We employ parametric forms of directional distance functions to obtain shadow prices of bank equity capital for listed and unlisted banks. We exploit cost, revenue and profit maximisation as the optimisation criteria to derive pricing rules, which allow us to find shadow prices for both inputs and outputs by explicitly accounting for the bank’s capital structure choices and hence risk-taking behaviour. We show how knowledge of one input price can be used to price outputs and how knowledge of one output price can be used to price inputs along with information on input and output quantities. We also show how information on total cost or revenue can be used to shadow price inputs and outputs, respectively. We obtain some striking results highlighting the perils of overambitious balance sheet expansions supported by excessive leverage.

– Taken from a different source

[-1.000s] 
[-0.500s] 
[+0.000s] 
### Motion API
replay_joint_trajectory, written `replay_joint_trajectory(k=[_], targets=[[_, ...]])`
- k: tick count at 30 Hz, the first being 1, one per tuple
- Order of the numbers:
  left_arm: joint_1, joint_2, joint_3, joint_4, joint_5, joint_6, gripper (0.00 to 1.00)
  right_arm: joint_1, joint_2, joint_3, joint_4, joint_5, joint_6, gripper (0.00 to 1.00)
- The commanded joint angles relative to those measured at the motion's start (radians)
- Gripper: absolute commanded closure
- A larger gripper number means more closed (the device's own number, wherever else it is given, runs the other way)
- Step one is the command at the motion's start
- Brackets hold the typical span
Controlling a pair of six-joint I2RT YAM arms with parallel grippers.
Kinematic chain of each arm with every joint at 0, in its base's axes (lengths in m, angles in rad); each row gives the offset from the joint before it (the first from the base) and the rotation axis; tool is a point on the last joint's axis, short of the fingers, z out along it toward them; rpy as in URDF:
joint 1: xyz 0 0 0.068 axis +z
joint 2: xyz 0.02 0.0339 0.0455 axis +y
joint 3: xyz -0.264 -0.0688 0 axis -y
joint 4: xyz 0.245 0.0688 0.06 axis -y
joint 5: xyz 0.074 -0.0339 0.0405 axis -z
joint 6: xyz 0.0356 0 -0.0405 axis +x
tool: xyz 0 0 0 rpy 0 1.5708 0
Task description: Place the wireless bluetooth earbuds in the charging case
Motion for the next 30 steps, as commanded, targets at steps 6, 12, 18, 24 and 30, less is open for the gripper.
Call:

More specifically, we show that shadow prices for equity capital had reached abnormally high levels in the years leading up to the subprime crisis in the US indicative of excessive risk-taking behaviour.

Suggested Citation

  • Maryam Hasannasab & Dimitris Margaritis & Christos Staikouras, 2019. "The financial crisis and the shadow price of bank capital," Annals of Operations Research, Springer, vol. 282(1), pages 131-154, November.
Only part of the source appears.